The mainstream media, of which this journal is a part, relies on reporting, on evidence, on weighing a variety of opinions on controversial topics, etc., and generally I think the MSM does a fine job. Certainly, the press makes all politicians of all ideological stripes uncomfortable and accountable, which is an undeniably good thing. But, every once in awhile, you find a front-page article that misses the obvious because a reporter has an intellectual bias.

This morning’s front-page, above-the-fold article by Paul Kane in the Washington Post is headlined: "Democrats Are Jarred by Drop In Fundraising" and Mr. Kane points to two proximate reasons for the drop, citing "complacency among their rank-and-file donors and a de facto boycott by many of their wealthiest givers." Actually, the boycott is somewhat self-inflected as Democrats rightly made a decision not to accept money from financial firms that participate in the TARP bailouts: Some things are more important than money and any connection between TARP recipients and Democratic coffers and there is not enough money in the world to sponsor an ad campaign that would off-set such a lethal linkage.

The real reason Democratic fundraising has gone down is President George W. Bush, or more precisely, his absence. Which is to say that the Washington Post reporter needed to question an Augustinian scholar to understand why the Democratic contributions have fallen off. People are more easily motivated by being against something than being for something. So, for the past eight years, Democratic fundraising appeals started with some variation of the sentence, "Can you believe what George W. Bush is trying to do now…" Because the Democratic base was disposed to believe bad things about Bush, that opener drew them in. Now, Republicans are firing up their base with similar appeals about President Barack Obama.

As well, as a candidate, Obama really was all things to all Democrats. Now, with the actual task of governance in hand, different groups of his supporters will be disaffected for one reason or another.

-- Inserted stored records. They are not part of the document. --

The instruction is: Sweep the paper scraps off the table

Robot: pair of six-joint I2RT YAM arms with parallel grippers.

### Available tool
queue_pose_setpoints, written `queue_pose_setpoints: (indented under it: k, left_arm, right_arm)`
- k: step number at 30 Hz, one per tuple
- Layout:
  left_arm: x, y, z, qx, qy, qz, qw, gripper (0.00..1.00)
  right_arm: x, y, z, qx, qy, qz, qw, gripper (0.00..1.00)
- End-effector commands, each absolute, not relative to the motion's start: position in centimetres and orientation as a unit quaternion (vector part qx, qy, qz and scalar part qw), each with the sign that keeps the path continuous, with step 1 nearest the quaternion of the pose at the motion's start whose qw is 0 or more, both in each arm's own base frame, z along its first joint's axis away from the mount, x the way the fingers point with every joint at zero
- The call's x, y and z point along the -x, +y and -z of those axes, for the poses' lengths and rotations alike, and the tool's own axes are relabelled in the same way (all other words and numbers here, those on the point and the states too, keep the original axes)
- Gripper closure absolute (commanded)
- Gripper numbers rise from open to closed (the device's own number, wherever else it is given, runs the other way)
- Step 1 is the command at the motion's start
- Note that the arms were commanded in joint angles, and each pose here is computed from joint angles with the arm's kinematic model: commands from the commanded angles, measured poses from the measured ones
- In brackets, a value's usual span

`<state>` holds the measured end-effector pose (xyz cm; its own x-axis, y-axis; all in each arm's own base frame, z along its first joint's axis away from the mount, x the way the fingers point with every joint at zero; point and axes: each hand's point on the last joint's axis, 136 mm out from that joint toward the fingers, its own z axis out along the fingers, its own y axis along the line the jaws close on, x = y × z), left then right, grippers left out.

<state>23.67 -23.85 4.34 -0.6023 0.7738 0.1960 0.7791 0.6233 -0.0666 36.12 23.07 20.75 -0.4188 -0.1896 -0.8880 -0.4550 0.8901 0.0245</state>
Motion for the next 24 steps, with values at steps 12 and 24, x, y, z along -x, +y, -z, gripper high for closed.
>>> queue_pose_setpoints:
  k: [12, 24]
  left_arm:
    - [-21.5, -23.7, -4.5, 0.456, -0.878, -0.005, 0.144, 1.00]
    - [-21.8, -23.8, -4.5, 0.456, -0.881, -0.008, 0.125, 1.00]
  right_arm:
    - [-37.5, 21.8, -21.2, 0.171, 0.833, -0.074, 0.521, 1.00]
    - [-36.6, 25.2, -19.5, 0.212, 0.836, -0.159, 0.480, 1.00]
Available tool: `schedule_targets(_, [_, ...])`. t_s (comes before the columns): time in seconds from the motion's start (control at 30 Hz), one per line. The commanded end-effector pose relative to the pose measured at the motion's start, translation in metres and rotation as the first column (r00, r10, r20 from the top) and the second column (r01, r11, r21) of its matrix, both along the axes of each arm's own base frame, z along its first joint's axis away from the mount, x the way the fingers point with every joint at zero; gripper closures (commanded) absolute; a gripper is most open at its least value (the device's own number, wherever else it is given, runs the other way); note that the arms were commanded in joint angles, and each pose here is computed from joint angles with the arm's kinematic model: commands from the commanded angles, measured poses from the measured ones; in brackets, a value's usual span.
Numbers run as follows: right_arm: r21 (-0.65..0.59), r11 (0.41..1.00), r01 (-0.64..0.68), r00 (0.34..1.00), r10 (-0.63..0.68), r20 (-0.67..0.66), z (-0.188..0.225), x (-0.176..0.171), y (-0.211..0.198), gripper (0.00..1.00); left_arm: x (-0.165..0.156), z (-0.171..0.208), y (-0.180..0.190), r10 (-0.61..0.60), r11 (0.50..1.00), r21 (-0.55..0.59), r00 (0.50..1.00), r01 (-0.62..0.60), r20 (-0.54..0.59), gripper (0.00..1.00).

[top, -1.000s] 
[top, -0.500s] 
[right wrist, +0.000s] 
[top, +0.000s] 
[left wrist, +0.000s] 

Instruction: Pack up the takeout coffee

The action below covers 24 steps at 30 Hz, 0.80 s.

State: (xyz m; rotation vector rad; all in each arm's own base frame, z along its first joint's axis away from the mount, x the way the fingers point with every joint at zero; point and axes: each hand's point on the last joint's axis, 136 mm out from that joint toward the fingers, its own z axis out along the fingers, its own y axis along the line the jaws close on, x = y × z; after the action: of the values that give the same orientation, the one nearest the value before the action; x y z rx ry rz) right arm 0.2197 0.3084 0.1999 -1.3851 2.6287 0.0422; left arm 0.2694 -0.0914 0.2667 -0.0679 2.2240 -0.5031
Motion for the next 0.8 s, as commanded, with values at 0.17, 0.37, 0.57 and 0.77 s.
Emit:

Hispanics may be upset that he put health care reform ahead of immigration reform. Pro-choice groups strongly dislike the abortion-reduction language the President uses, even while we centrist Catholics applaud it. So, it is much easier to get everybody on board when you run on a contentless noun like "change" but once you have to add some content to that noun by proposing specific changes, some people become disaffected.

There is another part of the story that the reporter did not cover but which might explain the shortfall. In the past two election cycles, Democrats picked up 14 Senate seats and it is not inconceivable that donors are writing checks directly to those Senators now. Imagine a fat-cat donor in 2006 who can see the handwriting on the wall and knows the Democrats are about to win big, so he wants to ingratiate himself with the in-coming party. But, how to know which candidates are really going to win? So, he just writes a large check to the Democratic Senatorial Campaign Committee and let’s them decide how to allocate the resources. Today, he knows who won and can write a check directly.

Money is important to campaigns but it is rarely decisive. A challenger needs enough to establish name recognition and to draw a contrast with the incumbent but the fact is that voting patterns rarely change, most people vote the way they did last time, and so incumbents are rarely defeated. Unless, of course, an issue or a scandal makes people re-evaluate their own vote last time. Health care reform, as evidenced by the town hall meeting mania this summer, might prove to be such an issue if the GOP can harness the anger of those who oppose it without scaring the centrists who are concerned but not angry. But, the GOP has an advantage this election that they didn’t last time: a presidential target. And, that, more than anything accounts for the relative changes in fundraising.